What the exercise asks
Throughout the listing below, copy each line containing "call".
□ □ □ □
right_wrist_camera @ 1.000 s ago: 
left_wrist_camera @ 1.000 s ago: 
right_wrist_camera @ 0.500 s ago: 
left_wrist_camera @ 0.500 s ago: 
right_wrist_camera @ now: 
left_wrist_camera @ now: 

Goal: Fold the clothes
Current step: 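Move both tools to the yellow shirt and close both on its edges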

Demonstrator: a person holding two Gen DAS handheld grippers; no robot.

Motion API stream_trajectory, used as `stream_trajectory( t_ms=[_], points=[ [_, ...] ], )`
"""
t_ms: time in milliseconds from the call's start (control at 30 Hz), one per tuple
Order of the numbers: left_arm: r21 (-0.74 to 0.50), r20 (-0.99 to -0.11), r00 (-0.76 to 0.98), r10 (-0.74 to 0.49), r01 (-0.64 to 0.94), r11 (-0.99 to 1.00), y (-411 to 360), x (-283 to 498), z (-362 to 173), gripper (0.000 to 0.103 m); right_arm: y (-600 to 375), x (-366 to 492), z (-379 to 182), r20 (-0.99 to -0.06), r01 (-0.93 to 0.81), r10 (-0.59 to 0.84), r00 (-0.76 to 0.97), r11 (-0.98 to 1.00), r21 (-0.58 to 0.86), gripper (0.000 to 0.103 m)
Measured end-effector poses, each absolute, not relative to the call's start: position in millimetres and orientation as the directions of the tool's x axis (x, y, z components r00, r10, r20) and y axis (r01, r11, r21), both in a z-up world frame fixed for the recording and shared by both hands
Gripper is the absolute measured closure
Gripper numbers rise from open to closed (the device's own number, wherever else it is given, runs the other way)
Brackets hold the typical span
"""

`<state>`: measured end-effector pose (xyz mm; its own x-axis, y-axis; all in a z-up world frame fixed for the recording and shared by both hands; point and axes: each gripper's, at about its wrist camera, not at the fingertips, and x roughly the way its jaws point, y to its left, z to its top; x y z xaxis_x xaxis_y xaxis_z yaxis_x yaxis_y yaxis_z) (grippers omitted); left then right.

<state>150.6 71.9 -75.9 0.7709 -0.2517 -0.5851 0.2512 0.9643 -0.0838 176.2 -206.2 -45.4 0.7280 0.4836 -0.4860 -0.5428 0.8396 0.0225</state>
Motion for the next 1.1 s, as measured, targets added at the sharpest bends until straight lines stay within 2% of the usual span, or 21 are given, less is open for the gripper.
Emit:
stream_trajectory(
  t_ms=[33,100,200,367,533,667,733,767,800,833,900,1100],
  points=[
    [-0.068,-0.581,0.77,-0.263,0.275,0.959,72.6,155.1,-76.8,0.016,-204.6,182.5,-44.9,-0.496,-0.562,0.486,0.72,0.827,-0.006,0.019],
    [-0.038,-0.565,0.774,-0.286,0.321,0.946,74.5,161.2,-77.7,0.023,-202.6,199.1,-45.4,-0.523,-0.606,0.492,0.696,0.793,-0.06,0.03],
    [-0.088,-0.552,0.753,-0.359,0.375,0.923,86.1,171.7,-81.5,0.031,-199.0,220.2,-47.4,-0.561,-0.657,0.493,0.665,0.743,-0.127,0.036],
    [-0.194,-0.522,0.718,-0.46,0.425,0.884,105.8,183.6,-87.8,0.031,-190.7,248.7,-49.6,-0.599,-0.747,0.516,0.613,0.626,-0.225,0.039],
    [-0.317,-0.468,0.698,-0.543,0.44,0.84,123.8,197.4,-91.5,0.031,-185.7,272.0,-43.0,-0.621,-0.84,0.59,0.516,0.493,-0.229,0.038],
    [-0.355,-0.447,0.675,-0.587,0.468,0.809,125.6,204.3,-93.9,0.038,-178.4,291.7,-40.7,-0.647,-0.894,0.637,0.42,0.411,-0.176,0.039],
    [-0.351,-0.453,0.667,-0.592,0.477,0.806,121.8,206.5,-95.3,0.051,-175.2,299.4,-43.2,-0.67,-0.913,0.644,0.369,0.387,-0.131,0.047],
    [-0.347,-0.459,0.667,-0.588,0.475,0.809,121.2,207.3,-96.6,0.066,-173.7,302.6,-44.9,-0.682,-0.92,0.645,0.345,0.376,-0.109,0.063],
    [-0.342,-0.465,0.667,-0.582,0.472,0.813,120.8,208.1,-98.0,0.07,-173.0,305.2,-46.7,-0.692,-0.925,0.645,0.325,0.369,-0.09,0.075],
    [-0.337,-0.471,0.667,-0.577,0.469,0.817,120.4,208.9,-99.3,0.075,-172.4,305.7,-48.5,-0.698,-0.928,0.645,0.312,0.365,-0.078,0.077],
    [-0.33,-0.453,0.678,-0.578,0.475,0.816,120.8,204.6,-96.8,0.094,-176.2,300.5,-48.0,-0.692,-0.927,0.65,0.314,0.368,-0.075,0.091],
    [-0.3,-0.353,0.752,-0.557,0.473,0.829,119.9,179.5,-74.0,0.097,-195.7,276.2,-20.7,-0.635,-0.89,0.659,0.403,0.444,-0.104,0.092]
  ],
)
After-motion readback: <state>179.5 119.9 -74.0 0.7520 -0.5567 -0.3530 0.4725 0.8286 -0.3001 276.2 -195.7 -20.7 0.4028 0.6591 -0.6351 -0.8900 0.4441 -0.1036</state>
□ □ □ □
Result
t_ms: time in milliseconds from the call's start (control at 30 Hz), one per tuple
Measured end-effector poses, each absolute, not relative to the call's start: position in millimetres and orientation as the directions of the tool's x axis (x, y, z components r00, r10, r20) and y axis (r01, r11, r21), both in a z-up world frame fixed for the recording and shared by both hands

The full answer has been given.